Question:
Our pulmonologist saw a new patient and diagnosed her with "colds." In the medical decision making (MDM) section, do we classify it as a new problem or do we consider this as a minor problem?Iowa Subscriber
Answer:
Regardless of the fact that this case is for a new patient, a cold (460,
Acute nasopharyngitis [common cold]) should be considered in relation to a patient's co-morbid conditions. CPT defines a self-limited or minor problem as "A problem that runs a definite and prescribed course, is transient in nature, and is not likely to permanently alter health status OR has a good prognosis with management/compliance." This would not be the case in a patient with chronic respiratory conditions such as asthma or COPD. A common cold could complicate these chronic conditions, particularly in the young or old patient populations.
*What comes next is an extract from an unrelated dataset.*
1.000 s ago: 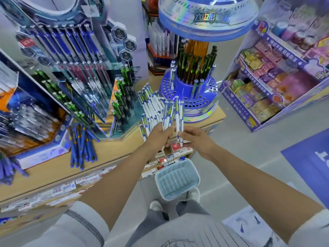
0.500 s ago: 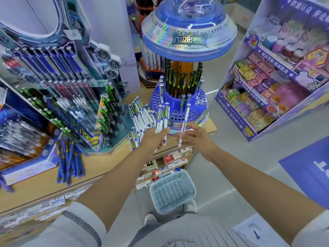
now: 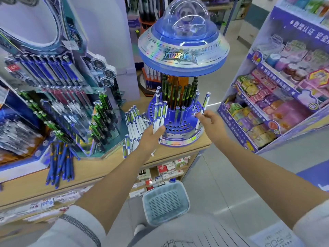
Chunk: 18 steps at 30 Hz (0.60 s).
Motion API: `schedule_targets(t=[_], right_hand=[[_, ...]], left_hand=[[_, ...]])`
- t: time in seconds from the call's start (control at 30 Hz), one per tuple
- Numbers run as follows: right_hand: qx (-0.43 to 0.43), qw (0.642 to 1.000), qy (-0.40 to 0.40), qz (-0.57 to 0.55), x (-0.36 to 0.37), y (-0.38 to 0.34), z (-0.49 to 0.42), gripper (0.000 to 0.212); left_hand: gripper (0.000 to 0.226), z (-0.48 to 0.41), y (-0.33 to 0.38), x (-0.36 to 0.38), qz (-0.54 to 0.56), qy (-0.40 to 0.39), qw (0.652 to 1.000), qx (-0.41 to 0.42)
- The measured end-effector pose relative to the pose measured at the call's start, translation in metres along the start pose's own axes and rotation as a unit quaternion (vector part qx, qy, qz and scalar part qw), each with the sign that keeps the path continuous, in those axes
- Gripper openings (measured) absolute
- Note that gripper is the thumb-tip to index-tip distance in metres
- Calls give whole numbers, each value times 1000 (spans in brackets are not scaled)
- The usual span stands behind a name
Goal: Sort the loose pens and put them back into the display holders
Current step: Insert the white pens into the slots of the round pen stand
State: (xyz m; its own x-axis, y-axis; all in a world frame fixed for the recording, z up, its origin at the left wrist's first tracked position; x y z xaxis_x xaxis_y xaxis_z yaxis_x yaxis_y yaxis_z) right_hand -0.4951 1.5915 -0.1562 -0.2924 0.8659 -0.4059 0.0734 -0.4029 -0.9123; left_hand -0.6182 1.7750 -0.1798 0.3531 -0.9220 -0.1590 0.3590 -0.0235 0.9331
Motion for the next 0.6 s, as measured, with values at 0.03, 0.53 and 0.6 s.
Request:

Furthermore, CMS guidelines states, "The assessment of risk of the presenting problem(s) is based on the risk related to the disease process anticipated between the present encounter and the next one." A typical common cold carries minimal risk in the average healthy patient, but may be more harmful in patient's with other risk factors or compromised immunity.
Warning:
Always encourage your family physicians to include all the other relevant diagnoses (e.g., 250.00,
Diabetes mellitus without mention of complication; type II or unspecified type, not stated as uncontrolled) and not just the primary diagnosis. Doing so may potentially change the MDM level and consequently the level of the E/M service.